Some of those advance screenings already have been postponed, others may proceed as scheduled, but I’ve decided that it might be advisable for me not to put myself in a position in which I might contract a potentially fatal disease to write about, say, the latest Vin Diesel movie, Mr. Diesel not being an actor whose earlier cultural contributions are deeply pressed into my book of movie memories.
Yeah, it’s a long sentence but what else do you have to do in these days of social distancing and dread.
Look, I don’t mean to pick on Mr. Diesel. I think you get the point; there’s a limit to what should be risked to see a movie — any movie, really.
Now, I should point out that I’m in what’s being referred to as “the high-risk group.” I’ll be turning 77 soon. Shocked? How do you think I feel about becoming part of the population that the media refers to as “elderly?” Seems like only yesterday I was applying for Medicare.
This designation applies even though I don’t live in a nursing home or an assisted living facility and, in times that are less contagious, do not restrict myself from ordinary activities such as driving and gingerly turning pages in whatever book I happen to be reading. Mostly, I walk without falling over.
My customary regimen, by the way, does not include rigorous exercise, foods labeled “organic,” gluten-free products or total avoidance of processed sugar.
I don’t know where or when a random encounter might occur, but if you happen to see me on the street, please wave from a respectful distance of six feet. It may annoy others but any conversation we have will have to be carried out at high volumes, but such is the nature of the moment in which we live.
Besides, there’s a bright side. Think of the water we’ll conserve. How bad do you have to smell before someone can pick up your scent at six feet? Why shower every morning?
As we work our way through this crisis, I’ll do some movie reviewing. I’ll expand my reach occasionally to write about television and I’ll continue to issue reports from the depressed zone, by which I mean my psyche.
What? You’re not depressed about all this?
This is weekend one of stimulation deprivation. How do you think you’ll feel when, after two months, you've been unable to watch an NBA or NHL game or drink overpriced coffee at whatever outlet you frequent or watch a baseball game or sit comfortably in a sold-out theater or jog headlong into some leisurely walker in your favorite park?
When will you start yearning for the days when you could wait on a line at a grocery store without wondering about the person in front and behind you?
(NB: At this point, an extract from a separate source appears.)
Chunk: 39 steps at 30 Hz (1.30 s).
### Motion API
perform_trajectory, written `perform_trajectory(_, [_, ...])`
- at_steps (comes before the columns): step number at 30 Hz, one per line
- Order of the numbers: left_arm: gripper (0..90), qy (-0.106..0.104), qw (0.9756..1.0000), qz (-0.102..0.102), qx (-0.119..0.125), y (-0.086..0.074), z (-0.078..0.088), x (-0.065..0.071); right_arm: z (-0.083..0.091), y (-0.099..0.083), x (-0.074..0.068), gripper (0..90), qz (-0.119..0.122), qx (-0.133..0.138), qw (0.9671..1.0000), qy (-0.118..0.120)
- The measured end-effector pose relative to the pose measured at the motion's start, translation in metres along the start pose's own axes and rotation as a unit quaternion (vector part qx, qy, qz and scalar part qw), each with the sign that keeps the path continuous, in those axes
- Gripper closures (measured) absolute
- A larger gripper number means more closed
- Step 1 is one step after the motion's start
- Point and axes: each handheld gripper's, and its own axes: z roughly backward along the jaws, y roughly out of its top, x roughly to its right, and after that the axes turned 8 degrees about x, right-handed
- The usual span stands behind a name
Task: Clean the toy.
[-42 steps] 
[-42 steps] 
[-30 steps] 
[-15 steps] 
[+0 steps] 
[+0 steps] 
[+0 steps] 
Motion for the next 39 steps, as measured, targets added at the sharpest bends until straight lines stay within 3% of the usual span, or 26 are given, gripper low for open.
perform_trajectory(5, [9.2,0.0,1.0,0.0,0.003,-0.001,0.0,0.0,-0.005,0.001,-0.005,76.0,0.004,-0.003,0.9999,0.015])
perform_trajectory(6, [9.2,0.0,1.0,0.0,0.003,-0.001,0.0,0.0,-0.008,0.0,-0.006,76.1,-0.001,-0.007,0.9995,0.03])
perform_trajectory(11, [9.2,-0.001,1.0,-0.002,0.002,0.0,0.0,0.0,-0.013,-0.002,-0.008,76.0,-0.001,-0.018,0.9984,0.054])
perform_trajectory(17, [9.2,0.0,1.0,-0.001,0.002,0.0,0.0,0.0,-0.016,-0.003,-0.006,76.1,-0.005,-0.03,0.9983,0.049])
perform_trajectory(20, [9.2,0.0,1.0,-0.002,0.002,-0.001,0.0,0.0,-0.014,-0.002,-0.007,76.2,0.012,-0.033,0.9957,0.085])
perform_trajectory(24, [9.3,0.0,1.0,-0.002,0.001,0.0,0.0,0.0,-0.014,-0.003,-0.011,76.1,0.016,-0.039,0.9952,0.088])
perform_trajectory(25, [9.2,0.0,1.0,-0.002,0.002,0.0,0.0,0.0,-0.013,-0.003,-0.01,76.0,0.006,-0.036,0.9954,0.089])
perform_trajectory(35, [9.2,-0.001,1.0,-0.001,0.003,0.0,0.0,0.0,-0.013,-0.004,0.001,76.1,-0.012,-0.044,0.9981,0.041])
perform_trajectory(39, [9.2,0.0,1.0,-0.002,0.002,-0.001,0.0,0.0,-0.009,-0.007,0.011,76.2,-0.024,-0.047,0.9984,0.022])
When will you stop kicking yourself for not being prescient enough to invest in companies that make hand sanitizer?
For those of us in the “elderly” population, an extra degree of fear has arisen, the grim specter of becoming the victim of a Sophie’s Choice moment.
I’ve read news stories about how doctors in Italy are being forced to make life and death decisions about who gets treatment and who doesn't and that such a situation could arise on our increasingly walled-off shores.
I imagine myself lying on a pallet (are those someone else's bloodstains?) in some vast field house that has been dedicated to housing the gravely ill. I’ve been deposited there by burly volunteers in hazmat suits.
A 34-year-old doctor, still in the middle of his medical residency, approaches. He quickly surveys what remains of my gasping body before scanning the person next to me.
“Background,” he says dryly, as one of the men in a hazmat suit shuffles papers.
"Well, this gentleman on the right (that’s the other guy) is a 46-year-old who works for a high-tech company, belongs to a volunteer fire department, regularly donates blood, and, by the way, is the father of 13-year-old high-achieving twins, one of whom just won a national science contest."
“And this one?” he asks, barely looking up from his phone.
“He spent most of his adult life writing about movies at a newspaper that no longer exists and now writes on-line. If he drinks, he’s partial to vodka, Polish preferably. He’s part of the cohort we call the elderly or, as we in the triage trade like to say, the "expendables."
He points at me and intones, “Non respirator.”
He uses Latin to send me to my doom because it fits his status as a newly empowered master of life and death, this aforementioned 34-year-old who’s still doing his residency.
So what’s the decisive factor here? Overall health prior to contracting the virus? An assessment of social utility? Friends in high places? Or is it age?
If it’s age, two of our presidential candidates and the current president seriously should start thinking about what happens if someone rules that they should shuffle off their mortal coils. So should Robert De Niro, Martin Scorsese, Al Pacino, and Dustin Hoffman, names I only include because I usually write about movies.
Sorry, Mery Streep, you're a septuagenarian, too.
OK, so you’re not in your 70s. Your immune system runs like that Tesla you're thinking about buying. You go to the gym. You’re so damn healthy you don't even get a flu shot. But, listen, you’ve seen enough sci-fi movies to know that the age scale will become lower and lower as the demand for treatment exceeds the resources necessary to deliver it.
The virus could get you, too, my young friends.
So, yes, be depressed. Be forlorn. Be as bored as you want about not be able to leave the house.
Where to turn? If you’re looking for something that captures the current mood, you might want to watch that half mordant, half sincere moment in David Lynch’s Eraserhead when the Lady in the Radiator sings, “In heaven everything is fine.”
Too weird?
Well, tell these are not weird times.